_Work item_
Copy the data that follows, character for character, minus the pictures.

_Entries taken from a collection_
▽

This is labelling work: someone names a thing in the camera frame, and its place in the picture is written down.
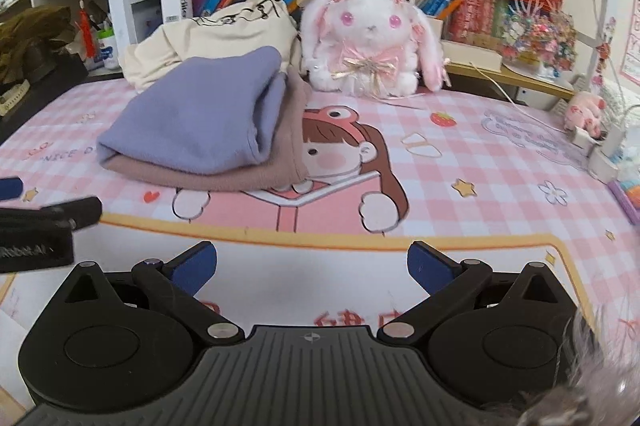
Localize small pink plush toy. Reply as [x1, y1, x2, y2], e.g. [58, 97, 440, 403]
[564, 90, 609, 138]

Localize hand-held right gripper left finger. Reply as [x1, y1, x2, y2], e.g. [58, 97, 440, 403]
[52, 240, 246, 348]

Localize white charger plug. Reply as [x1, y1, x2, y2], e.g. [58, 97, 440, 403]
[570, 126, 596, 150]

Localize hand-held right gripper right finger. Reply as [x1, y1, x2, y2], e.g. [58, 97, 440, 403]
[377, 240, 573, 349]

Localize white flat book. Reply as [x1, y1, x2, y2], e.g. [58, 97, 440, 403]
[442, 40, 504, 72]

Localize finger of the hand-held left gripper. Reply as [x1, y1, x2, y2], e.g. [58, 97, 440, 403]
[0, 196, 104, 233]
[0, 176, 24, 202]

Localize colourful flower ornament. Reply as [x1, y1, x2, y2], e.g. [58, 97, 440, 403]
[500, 0, 579, 76]

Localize cream studded strap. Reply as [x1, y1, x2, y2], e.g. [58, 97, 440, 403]
[0, 78, 29, 117]

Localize olive green cloth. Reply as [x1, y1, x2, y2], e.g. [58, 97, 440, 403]
[0, 5, 74, 86]

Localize white charging dock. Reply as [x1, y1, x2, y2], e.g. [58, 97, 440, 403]
[587, 125, 627, 185]

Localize red tassel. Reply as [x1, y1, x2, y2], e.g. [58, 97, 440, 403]
[75, 0, 99, 60]

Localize white cable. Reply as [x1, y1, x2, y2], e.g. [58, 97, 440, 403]
[469, 60, 577, 135]

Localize white bottle blue label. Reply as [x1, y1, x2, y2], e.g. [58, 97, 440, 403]
[97, 30, 121, 70]

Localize purple stationery box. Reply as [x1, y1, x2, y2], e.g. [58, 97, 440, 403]
[607, 179, 640, 228]

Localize alphabet wall poster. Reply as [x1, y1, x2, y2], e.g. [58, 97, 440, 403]
[619, 0, 640, 83]

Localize purple and pink sweater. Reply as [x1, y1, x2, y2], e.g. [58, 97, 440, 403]
[95, 45, 314, 193]

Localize fuzzy grey fur trim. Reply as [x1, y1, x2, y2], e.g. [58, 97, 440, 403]
[515, 303, 640, 426]

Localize white bunny plush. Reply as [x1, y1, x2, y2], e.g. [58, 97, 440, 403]
[299, 0, 449, 100]

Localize cream tote bag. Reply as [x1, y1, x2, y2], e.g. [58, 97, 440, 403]
[122, 0, 301, 93]

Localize pink cartoon desk mat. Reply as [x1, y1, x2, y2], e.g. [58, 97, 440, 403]
[0, 75, 640, 426]

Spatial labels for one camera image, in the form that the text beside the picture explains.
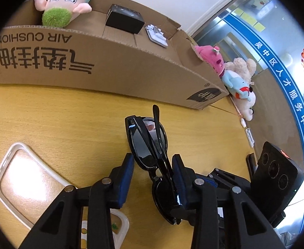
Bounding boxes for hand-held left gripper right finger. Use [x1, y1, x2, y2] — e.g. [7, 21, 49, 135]
[171, 154, 287, 249]

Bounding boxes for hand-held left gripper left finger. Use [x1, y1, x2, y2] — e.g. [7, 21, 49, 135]
[18, 153, 135, 249]

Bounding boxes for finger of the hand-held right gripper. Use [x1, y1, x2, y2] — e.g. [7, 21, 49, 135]
[246, 154, 259, 180]
[195, 168, 251, 190]

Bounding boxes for black sunglasses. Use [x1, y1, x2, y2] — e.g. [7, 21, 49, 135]
[125, 104, 182, 226]

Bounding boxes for brown cardboard box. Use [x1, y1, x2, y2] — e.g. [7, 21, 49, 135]
[0, 0, 230, 110]

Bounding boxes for yellow wooden desktop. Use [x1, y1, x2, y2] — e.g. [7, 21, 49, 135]
[0, 71, 261, 249]

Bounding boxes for white printed card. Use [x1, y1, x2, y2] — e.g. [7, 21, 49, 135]
[245, 128, 255, 147]

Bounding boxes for white plush toy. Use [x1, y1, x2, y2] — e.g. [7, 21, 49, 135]
[235, 92, 256, 121]

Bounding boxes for light blue plush toy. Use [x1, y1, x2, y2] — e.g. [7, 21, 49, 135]
[221, 70, 252, 101]

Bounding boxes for blue window banner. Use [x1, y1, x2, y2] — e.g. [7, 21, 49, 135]
[223, 12, 304, 151]

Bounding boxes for beige plush toy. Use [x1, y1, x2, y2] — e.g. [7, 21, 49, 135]
[225, 57, 257, 82]

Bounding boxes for clear phone case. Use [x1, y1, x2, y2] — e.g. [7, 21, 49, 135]
[0, 142, 130, 249]

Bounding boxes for white plastic packet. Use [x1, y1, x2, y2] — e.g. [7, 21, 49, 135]
[145, 24, 168, 48]

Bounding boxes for small black box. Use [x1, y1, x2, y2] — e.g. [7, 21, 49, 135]
[105, 4, 145, 35]

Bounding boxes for cartoon window sticker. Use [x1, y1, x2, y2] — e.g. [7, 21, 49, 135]
[250, 0, 272, 9]

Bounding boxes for pink pig plush toy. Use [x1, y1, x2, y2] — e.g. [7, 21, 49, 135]
[34, 0, 94, 28]

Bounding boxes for red and white cord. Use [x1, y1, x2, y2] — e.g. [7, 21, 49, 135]
[231, 100, 243, 117]

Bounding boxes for metal door frame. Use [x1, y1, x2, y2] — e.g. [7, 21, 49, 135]
[193, 0, 272, 47]

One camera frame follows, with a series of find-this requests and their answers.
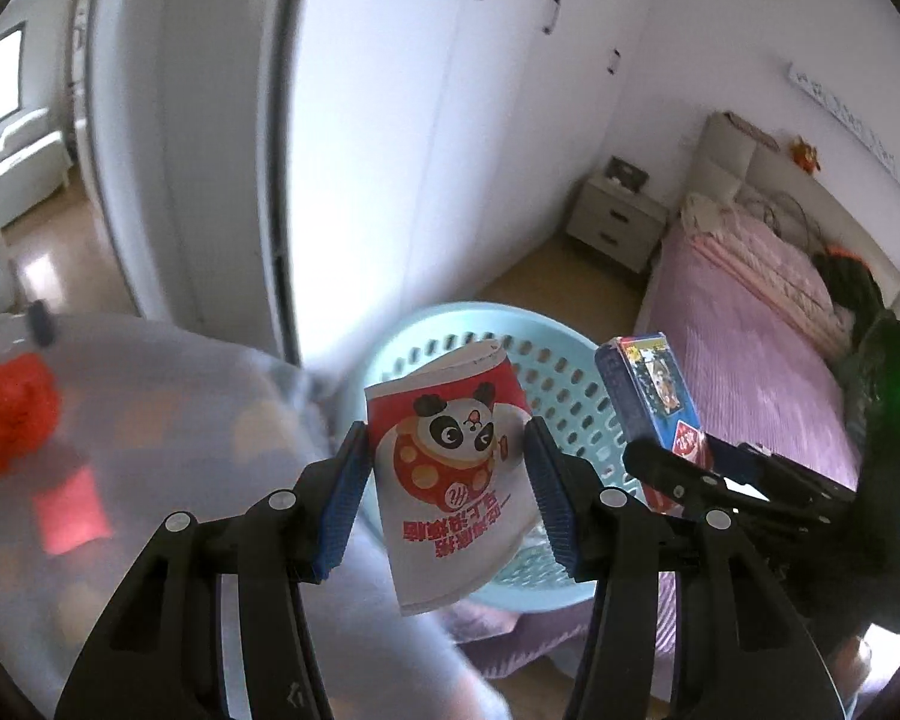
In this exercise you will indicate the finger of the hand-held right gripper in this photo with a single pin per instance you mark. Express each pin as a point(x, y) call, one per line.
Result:
point(742, 461)
point(690, 484)

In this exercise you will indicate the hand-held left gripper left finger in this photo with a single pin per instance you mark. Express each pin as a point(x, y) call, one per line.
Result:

△

_Answer to the problem_
This is labelling work: someone names a thing in the camera frame, and its place in the picture is written down.
Localize small pink plush toy. Reply as [x1, y1, x2, y2], e.g. [58, 97, 440, 403]
[564, 90, 609, 138]

Localize hand-held right gripper left finger. Reply as [x1, y1, x2, y2], e.g. [58, 97, 440, 403]
[52, 240, 246, 348]

Localize white charger plug. Reply as [x1, y1, x2, y2], e.g. [58, 97, 440, 403]
[570, 126, 596, 150]

Localize hand-held right gripper right finger. Reply as [x1, y1, x2, y2], e.g. [58, 97, 440, 403]
[377, 240, 573, 349]

Localize white flat book. Reply as [x1, y1, x2, y2], e.g. [58, 97, 440, 403]
[442, 40, 504, 72]

Localize finger of the hand-held left gripper. Reply as [x1, y1, x2, y2], e.g. [58, 97, 440, 403]
[0, 196, 104, 233]
[0, 176, 24, 202]

Localize colourful flower ornament. Reply as [x1, y1, x2, y2], e.g. [58, 97, 440, 403]
[500, 0, 579, 76]

Localize cream studded strap. Reply as [x1, y1, x2, y2], e.g. [58, 97, 440, 403]
[0, 78, 29, 117]

Localize olive green cloth. Reply as [x1, y1, x2, y2], e.g. [58, 97, 440, 403]
[0, 5, 74, 86]

Localize white charging dock. Reply as [x1, y1, x2, y2], e.g. [58, 97, 440, 403]
[587, 125, 627, 185]

Localize red tassel. Reply as [x1, y1, x2, y2], e.g. [58, 97, 440, 403]
[75, 0, 99, 60]

Localize white cable. Reply as [x1, y1, x2, y2], e.g. [58, 97, 440, 403]
[469, 60, 577, 135]

Localize white bottle blue label. Reply as [x1, y1, x2, y2], e.g. [58, 97, 440, 403]
[97, 30, 121, 70]

Localize purple stationery box. Reply as [x1, y1, x2, y2], e.g. [58, 97, 440, 403]
[607, 179, 640, 228]

Localize alphabet wall poster. Reply as [x1, y1, x2, y2], e.g. [58, 97, 440, 403]
[619, 0, 640, 83]

Localize purple and pink sweater. Reply as [x1, y1, x2, y2], e.g. [58, 97, 440, 403]
[95, 45, 314, 193]

Localize fuzzy grey fur trim. Reply as [x1, y1, x2, y2], e.g. [58, 97, 440, 403]
[515, 303, 640, 426]

Localize white bunny plush. Reply as [x1, y1, x2, y2], e.g. [58, 97, 440, 403]
[299, 0, 449, 100]

Localize cream tote bag. Reply as [x1, y1, x2, y2], e.g. [58, 97, 440, 403]
[122, 0, 301, 93]

Localize pink cartoon desk mat. Reply as [x1, y1, x2, y2], e.g. [58, 97, 440, 403]
[0, 75, 640, 426]

Spatial labels for one camera image, in the form that the text beside the picture explains.
Bounding boxes for hand-held left gripper right finger. Use [x1, y1, x2, y2] — e.g. [7, 21, 49, 135]
[171, 154, 287, 249]

Bounding boxes for hand-held left gripper left finger. Use [x1, y1, x2, y2] — e.g. [7, 21, 49, 135]
[18, 153, 135, 249]

Bounding boxes for finger of the hand-held right gripper. Use [x1, y1, x2, y2] — e.g. [7, 21, 49, 135]
[246, 154, 259, 180]
[195, 168, 251, 190]

Bounding boxes for black sunglasses. Use [x1, y1, x2, y2] — e.g. [7, 21, 49, 135]
[125, 104, 182, 226]

Bounding boxes for brown cardboard box. Use [x1, y1, x2, y2] — e.g. [7, 21, 49, 135]
[0, 0, 230, 110]

Bounding boxes for yellow wooden desktop. Use [x1, y1, x2, y2] — e.g. [7, 21, 49, 135]
[0, 71, 261, 249]

Bounding boxes for white printed card. Use [x1, y1, x2, y2] — e.g. [7, 21, 49, 135]
[245, 128, 255, 147]

Bounding boxes for white plush toy. Use [x1, y1, x2, y2] — e.g. [7, 21, 49, 135]
[235, 92, 256, 121]

Bounding boxes for light blue plush toy. Use [x1, y1, x2, y2] — e.g. [7, 21, 49, 135]
[221, 70, 252, 101]

Bounding boxes for blue window banner. Use [x1, y1, x2, y2] — e.g. [7, 21, 49, 135]
[223, 12, 304, 151]

Bounding boxes for beige plush toy. Use [x1, y1, x2, y2] — e.g. [7, 21, 49, 135]
[225, 57, 257, 82]

Bounding boxes for clear phone case. Use [x1, y1, x2, y2] — e.g. [7, 21, 49, 135]
[0, 142, 130, 249]

Bounding boxes for white plastic packet. Use [x1, y1, x2, y2] — e.g. [7, 21, 49, 135]
[145, 24, 168, 48]

Bounding boxes for small black box. Use [x1, y1, x2, y2] — e.g. [7, 21, 49, 135]
[105, 4, 145, 35]

Bounding boxes for cartoon window sticker. Use [x1, y1, x2, y2] — e.g. [7, 21, 49, 135]
[250, 0, 272, 9]

Bounding boxes for pink pig plush toy. Use [x1, y1, x2, y2] — e.g. [7, 21, 49, 135]
[34, 0, 94, 28]

Bounding boxes for red and white cord. Use [x1, y1, x2, y2] — e.g. [7, 21, 49, 135]
[231, 100, 243, 117]

Bounding boxes for metal door frame. Use [x1, y1, x2, y2] — e.g. [7, 21, 49, 135]
[193, 0, 272, 47]

One camera frame follows, with a series of find-this requests and their answers.
In this exercise you will indicate the finger of the hand-held right gripper in this photo with a single pin per instance you mark. Express each pin as a point(x, y) call, one per line.
Result:
point(742, 461)
point(690, 484)

In this exercise you will indicate the hand-held left gripper left finger in this photo with a single pin per instance you mark. Express each pin as a point(x, y) call, one per line.
Result:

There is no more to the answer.